## Action item
Exactly retype the lines of the material from its first line to the line with "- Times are", including both.

## Data below

=====

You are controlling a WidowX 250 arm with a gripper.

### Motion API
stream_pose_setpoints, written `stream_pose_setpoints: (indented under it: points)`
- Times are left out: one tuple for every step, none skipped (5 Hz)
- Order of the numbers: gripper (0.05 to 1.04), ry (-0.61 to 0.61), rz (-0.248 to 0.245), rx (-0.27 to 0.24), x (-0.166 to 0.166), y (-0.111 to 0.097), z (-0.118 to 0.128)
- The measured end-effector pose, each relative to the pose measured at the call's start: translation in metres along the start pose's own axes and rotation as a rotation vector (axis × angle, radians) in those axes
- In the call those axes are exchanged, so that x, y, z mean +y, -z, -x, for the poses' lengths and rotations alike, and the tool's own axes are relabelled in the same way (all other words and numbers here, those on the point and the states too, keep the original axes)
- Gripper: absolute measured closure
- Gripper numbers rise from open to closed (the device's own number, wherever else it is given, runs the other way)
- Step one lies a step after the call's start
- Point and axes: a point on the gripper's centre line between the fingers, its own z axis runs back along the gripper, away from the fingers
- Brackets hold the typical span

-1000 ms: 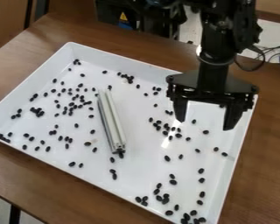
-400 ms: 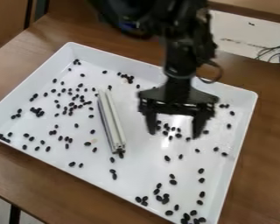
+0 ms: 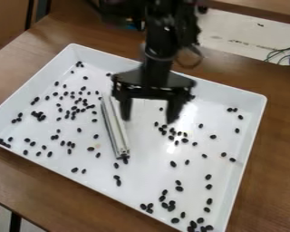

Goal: Sweep into pile

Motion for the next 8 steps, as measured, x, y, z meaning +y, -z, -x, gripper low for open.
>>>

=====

## Answer box
You are controlling a WidowX 250 arm with a gripper.

### Motion API
stream_pose_setpoints, written `stream_pose_setpoints: (indented under it: points)`
- Times are left out: one tuple for every step, none skipped (5 Hz)

Work on this exercise is now finished.